→ WHAT THE EXERCISE ASKS:
Retype, exactly as they stand, the lines from the start of the data to the line that contains "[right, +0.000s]", both ends included. Leave the pictures out.

[Records from a data collection]
■ ■ ■
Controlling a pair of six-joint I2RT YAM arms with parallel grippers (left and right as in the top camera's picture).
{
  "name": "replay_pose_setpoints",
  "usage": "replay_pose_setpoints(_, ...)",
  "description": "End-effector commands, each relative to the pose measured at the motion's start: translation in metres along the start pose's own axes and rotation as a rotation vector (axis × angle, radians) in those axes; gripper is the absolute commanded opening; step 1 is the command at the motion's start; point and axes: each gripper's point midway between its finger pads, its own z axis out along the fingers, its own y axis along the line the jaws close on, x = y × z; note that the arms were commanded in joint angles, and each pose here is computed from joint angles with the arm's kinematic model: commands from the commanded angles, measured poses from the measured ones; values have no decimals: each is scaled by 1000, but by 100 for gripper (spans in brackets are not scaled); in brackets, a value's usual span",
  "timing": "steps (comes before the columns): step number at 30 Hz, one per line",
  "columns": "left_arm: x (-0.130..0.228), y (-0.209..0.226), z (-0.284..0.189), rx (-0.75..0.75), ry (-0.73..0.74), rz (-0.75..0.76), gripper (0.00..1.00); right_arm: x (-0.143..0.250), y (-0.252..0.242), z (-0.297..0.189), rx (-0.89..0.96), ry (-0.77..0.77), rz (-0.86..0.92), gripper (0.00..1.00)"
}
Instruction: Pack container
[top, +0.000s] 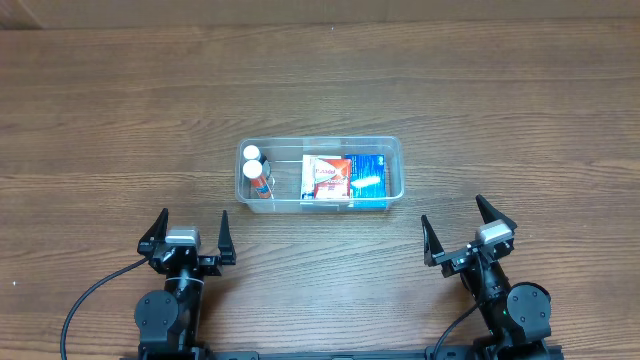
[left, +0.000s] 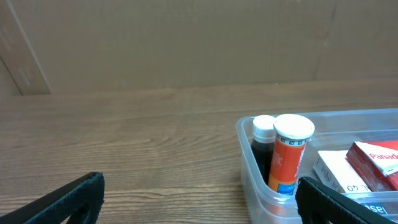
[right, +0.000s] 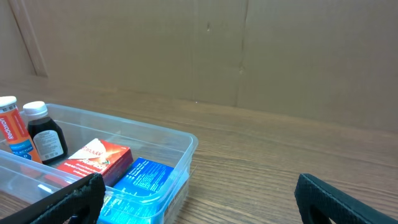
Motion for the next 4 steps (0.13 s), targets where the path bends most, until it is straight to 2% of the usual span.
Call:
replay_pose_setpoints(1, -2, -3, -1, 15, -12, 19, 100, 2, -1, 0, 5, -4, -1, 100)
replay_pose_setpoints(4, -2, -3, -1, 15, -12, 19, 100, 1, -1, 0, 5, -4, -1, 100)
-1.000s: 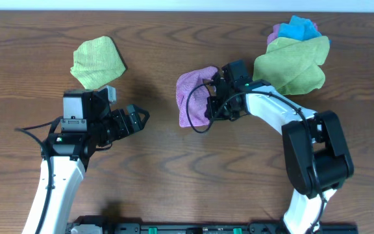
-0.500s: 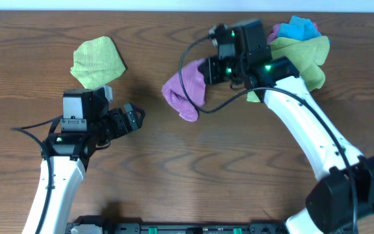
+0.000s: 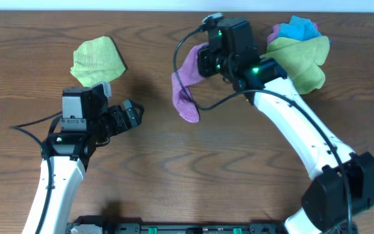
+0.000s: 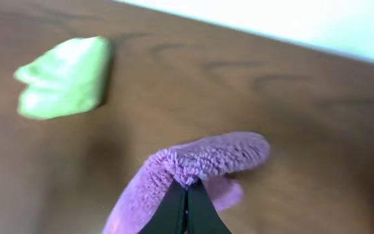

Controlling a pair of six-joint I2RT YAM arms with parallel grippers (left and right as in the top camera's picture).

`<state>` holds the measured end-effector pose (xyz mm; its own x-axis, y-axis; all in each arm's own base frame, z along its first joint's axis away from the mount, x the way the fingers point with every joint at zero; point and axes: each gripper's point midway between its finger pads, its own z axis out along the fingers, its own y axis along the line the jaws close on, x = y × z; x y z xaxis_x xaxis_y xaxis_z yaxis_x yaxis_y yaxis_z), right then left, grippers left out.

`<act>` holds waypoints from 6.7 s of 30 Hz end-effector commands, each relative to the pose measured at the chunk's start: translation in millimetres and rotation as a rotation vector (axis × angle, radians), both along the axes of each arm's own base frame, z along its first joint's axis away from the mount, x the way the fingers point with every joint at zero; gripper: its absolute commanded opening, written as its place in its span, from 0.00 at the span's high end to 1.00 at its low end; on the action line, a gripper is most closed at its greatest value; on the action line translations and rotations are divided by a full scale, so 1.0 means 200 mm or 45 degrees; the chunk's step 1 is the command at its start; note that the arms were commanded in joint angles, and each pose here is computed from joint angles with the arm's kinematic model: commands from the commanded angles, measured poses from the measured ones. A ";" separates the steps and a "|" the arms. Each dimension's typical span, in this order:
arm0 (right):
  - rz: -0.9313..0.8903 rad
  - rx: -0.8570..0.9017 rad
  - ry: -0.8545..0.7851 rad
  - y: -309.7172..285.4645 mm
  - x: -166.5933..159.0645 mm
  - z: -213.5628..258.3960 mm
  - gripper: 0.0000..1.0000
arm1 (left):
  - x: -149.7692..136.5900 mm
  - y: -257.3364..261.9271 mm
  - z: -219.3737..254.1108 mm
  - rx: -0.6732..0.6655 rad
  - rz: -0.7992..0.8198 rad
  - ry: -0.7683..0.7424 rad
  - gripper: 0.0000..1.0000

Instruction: Fold the cloth

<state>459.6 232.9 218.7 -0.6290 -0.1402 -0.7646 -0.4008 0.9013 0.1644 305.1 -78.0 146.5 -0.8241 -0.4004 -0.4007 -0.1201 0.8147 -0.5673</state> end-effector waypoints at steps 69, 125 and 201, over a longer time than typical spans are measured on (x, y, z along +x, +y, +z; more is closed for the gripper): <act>0.153 -0.046 0.626 0.37 0.07 -1.02 0.28 | 0.07 0.07 0.04 0.090 0.062 -0.068 0.05; 0.221 -0.446 1.031 0.22 -0.64 -1.00 0.31 | 0.08 0.10 0.04 0.123 0.096 -0.072 0.05; -0.350 -0.508 0.354 -0.07 -0.01 0.07 0.99 | 0.23 0.25 0.06 0.096 0.298 -0.148 0.05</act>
<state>450.4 254.0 218.6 -0.8442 -0.2839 -0.4547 -0.2836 0.9563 -0.0705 346.4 -26.2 159.0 -0.6632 -0.4979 -0.5587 -0.2188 0.8429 -0.4915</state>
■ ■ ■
→ WRITTEN RESPONSE:
Controlling a pair of six-joint I2RT YAM arms with parallel grippers (left and right as in the top camera's picture).
{
  "name": "replay_pose_setpoints",
  "usage": "replay_pose_setpoints(_, ...)",
  "description": "End-effector commands, each relative to the pose measured at the motion's start: translation in metres along the start pose's own axes and rotation as a rotation vector (axis × angle, radians) in those axes; gripper is the absolute commanded opening; step 1 is the command at the motion's start; point and axes: each gripper's point midway between its finger pads, its own z axis out along the fingers, its own y axis along the line the jaws close on, x = y × z; note that the arms were commanded in joint angles, and each pose here is computed from joint angles with the arm's kinematic model: commands from the commanded angles, measured poses from the measured ones; values have no decimals: each is scaled by 1000, but by 100 for gripper (spans in brackets are not scaled); in brackets, a value's usual span",
  "timing": "steps (comes before the columns): step number at 30 Hz, one per line",
  "columns": "left_arm: x (-0.130..0.228), y (-0.209..0.226), z (-0.284..0.189), rx (-0.75..0.75), ry (-0.73..0.74), rz (-0.75..0.76), gripper (0.00..1.00); right_arm: x (-0.143..0.250), y (-0.252..0.242), z (-0.297..0.189), rx (-0.89..0.96), ry (-0.77..0.77), rz (-0.86..0.92), gripper (0.00..1.00)"
}
Instruction: Pack container
[top, +0.000s] 
[left, +0.000s] 
[right, +0.000s] 

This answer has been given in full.